Norwegian telecom company Telenor has experienced a surge in the popularity of its Twitter hashtag in recent days, but not because of any new company initiative or PR strategy.
#WeAreAllRohinygaNow, a campaign by independent activists working to end the oppression of “the world’s most persecuted minority”, has been reaching out to Telenor via social media, urging the company to take a stand for the Rohingya.
Over the past few years, Telenor has invested $1.5 billion in Myanmar and plans to invest more. It already has 17 million subscribers to its telephone network and 85,000 points of sale across Myanmar, with plans for further growth.
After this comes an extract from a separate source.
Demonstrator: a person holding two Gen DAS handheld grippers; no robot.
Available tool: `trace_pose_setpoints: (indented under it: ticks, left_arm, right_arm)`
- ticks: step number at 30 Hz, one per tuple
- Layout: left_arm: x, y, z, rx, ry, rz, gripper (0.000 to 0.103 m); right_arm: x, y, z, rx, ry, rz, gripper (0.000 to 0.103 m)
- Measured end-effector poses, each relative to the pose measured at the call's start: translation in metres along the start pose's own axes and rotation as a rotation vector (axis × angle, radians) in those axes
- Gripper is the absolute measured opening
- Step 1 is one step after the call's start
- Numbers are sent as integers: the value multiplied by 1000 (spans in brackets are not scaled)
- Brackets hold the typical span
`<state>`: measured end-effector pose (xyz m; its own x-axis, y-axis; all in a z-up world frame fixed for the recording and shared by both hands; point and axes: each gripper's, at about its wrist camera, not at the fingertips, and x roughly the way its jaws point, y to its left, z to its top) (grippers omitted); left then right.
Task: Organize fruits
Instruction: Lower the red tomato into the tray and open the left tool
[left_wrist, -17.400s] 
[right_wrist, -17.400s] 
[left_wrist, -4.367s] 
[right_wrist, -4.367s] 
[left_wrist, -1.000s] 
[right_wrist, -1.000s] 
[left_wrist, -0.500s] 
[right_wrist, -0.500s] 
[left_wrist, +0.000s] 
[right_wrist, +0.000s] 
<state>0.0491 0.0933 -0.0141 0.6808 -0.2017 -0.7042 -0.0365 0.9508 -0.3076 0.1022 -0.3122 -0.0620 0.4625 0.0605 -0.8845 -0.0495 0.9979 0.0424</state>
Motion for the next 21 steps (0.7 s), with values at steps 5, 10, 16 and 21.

Telenor has a taken strong stance on ethical matters and sustainability. It has declared 2017 to be a year in which they will focus on the UN’s Sustainable Development Goal number 10, that of “Reduced Inequalities”.
“We began this campaign by reaching out to Unilever CEO Paul Polman and we received a positive response,” says Jamila Hanan, director of the campaign. “When we saw that Telenor had taken a progressive position on social responsibility, like Unilever, we realized that this is an opportunity to encourage them also take a lead in standing against the ethnic cleansing of the Rohingya. We are asking them to publicly support the United Nations recommendations, including the restoration of Rohingya citizenship, and to raise these issues with the Myanmar government.”
The Rohingya community was victim to a military ‘clearance operation’ between October 2016 and February 2017, which saw thousands of homes burnt, tens of thousands of people displaced, an estimated 1,000 people killed including babies and the elderly, hundreds of women raped and approximately 500 Rohingya men and boys arbitrarily arrested. The UN special rapporteur for Myanmar has stated that crimes against humanity took place, and a UN team documented many horrific personal testimonies of the attacks in a Flash Report that makes for grim reading.
The current situation for the Rohingya is understood to be calmer at present, but members of the #WeAreAllRohingyaNow campaign say that if citizenship is not granted to the Rohingya, the persecution will continue and further attacks are anticipated. They say it is therefore imperative that the international community acts now to ensure that the situation does not deteriorate any further, and multinational corporations have an essential role to fulfill in bringing about change.
Hanan said that prior to launching the Telenor outreach campaign she emailed their CEO Sigve Brekke to give him an opportunity to work with the activists.
“We did the same with Paul Polman, CEO of Unilever, who immediately replied. Mr. Brekke has yet to respond, and we have noticed greater hesitation on the part of some Telenor executives to interact with the campaign,” Hanan explains. “They need to know that we are not here to cause them problems. The fact is, condemning genocide is not controversial, quite the opposite. We see it this as an opportunity for Telenor to join Unilever in taking a lead on this issue. No company that cares about its reputation as a socially responsible business can afford to be silent on this matter; people all across the region care deeply about the oppression of the Rohingya, and taking a moral stand against ethnic cleansing is going to be vital to any company’s success in that area.”